Task to complete: Transcribe word for word the lines spanning the line with "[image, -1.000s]" through the end of the records.
#### Input
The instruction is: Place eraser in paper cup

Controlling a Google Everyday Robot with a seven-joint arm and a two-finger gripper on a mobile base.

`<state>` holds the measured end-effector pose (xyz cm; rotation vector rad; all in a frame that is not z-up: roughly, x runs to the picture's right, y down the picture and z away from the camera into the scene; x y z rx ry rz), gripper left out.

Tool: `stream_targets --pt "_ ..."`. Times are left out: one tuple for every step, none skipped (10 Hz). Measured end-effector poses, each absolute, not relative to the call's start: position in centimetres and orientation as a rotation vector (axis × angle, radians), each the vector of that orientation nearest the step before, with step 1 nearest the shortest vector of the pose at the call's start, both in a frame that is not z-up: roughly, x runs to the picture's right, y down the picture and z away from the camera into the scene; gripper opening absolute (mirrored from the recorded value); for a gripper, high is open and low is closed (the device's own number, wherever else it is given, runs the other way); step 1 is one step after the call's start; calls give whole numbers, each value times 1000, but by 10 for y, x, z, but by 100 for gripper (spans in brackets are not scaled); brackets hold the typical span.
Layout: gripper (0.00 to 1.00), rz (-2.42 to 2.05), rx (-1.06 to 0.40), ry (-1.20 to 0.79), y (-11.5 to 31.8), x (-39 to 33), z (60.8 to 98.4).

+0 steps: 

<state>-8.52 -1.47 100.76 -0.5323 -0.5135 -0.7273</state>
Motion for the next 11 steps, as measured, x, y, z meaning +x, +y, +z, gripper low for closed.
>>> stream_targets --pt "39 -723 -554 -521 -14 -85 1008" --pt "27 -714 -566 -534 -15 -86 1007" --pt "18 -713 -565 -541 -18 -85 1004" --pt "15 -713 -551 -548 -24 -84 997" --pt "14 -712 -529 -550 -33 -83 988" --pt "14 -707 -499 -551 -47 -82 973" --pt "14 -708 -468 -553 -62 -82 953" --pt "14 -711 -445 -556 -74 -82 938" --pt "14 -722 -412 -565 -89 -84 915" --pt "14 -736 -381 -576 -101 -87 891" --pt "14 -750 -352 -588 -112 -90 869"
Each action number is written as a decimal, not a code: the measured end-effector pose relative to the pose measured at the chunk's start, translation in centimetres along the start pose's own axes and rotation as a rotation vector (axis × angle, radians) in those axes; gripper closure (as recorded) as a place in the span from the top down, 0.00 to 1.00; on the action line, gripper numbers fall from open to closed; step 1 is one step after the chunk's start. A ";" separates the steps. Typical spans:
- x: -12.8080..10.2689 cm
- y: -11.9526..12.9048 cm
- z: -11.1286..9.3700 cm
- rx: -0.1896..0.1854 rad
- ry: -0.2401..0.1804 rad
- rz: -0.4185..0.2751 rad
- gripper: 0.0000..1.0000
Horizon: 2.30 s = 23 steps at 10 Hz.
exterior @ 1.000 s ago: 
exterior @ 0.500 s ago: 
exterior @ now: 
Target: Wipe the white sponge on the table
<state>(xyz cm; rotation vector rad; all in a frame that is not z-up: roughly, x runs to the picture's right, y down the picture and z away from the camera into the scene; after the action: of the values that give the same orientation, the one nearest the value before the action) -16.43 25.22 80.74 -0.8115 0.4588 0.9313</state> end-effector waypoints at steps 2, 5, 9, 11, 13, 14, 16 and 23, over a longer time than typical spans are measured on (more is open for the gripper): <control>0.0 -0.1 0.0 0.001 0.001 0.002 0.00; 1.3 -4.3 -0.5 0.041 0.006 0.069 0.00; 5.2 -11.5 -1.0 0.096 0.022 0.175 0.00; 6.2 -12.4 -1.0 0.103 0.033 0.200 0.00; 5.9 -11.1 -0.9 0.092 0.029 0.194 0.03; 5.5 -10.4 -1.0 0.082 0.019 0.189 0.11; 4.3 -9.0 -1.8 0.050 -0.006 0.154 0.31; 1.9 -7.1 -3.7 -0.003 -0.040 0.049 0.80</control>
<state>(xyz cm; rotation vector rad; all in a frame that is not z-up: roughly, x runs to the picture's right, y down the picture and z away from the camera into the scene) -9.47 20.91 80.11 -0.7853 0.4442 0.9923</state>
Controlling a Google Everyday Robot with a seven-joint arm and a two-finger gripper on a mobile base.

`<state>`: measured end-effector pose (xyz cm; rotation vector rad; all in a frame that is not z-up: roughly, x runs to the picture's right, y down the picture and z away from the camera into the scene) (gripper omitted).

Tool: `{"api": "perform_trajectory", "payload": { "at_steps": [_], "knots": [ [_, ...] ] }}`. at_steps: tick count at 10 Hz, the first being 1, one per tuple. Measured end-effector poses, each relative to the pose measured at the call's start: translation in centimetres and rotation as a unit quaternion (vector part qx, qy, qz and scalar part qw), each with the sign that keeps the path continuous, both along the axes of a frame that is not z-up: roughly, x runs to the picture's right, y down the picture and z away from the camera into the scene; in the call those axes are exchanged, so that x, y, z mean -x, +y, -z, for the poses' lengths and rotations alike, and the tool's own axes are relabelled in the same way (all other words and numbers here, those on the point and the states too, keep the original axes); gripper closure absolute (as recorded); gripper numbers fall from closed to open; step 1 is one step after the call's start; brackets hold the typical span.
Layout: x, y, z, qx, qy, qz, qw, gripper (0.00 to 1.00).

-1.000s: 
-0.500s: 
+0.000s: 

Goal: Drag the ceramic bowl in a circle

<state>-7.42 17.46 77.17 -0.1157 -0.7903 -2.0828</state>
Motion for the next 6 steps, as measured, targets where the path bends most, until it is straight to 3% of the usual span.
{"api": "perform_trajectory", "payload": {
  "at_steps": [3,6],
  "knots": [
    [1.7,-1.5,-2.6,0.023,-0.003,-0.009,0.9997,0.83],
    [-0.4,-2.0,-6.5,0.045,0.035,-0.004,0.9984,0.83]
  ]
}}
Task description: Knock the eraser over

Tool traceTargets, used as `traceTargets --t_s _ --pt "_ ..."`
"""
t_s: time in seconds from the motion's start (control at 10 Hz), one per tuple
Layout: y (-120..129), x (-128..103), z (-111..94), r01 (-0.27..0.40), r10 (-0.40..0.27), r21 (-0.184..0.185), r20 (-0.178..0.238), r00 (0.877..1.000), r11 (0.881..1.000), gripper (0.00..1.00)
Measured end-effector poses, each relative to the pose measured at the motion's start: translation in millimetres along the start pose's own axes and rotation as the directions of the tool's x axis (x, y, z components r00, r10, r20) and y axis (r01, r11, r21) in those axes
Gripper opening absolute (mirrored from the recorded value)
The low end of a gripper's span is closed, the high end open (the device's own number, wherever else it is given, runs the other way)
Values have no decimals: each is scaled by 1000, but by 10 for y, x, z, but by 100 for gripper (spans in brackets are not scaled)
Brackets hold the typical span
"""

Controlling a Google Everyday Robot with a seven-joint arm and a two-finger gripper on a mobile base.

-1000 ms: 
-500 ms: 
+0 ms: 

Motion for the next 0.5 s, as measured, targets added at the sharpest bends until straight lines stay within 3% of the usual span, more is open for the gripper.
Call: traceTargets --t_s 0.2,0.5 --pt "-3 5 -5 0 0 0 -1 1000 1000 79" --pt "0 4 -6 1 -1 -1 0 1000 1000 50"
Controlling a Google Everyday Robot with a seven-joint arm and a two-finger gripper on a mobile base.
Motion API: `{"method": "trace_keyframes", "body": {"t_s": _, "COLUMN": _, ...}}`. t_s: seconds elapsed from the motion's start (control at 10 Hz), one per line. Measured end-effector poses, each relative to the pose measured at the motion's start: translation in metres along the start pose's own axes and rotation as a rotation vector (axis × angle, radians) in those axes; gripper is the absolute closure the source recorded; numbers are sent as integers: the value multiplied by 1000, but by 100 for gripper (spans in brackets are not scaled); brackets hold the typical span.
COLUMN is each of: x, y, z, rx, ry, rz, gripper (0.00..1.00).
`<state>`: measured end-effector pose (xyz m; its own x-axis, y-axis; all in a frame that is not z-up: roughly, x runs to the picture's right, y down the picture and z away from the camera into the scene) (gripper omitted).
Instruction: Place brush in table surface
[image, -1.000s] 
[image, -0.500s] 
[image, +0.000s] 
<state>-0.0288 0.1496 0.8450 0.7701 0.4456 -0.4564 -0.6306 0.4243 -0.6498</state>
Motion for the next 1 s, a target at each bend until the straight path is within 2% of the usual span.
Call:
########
Solution:
[image, -1.000s] 
[image, -0.500s] 
[image, +0.000s] 
<state>-0.0288 0.1496 0.8450 0.7701 0.4456 -0.4564 -0.6306 0.4243 -0.6498</state>
Motion for the next 1 s, a target at each bend until the straight path is within 2% of the usual span.
Call:

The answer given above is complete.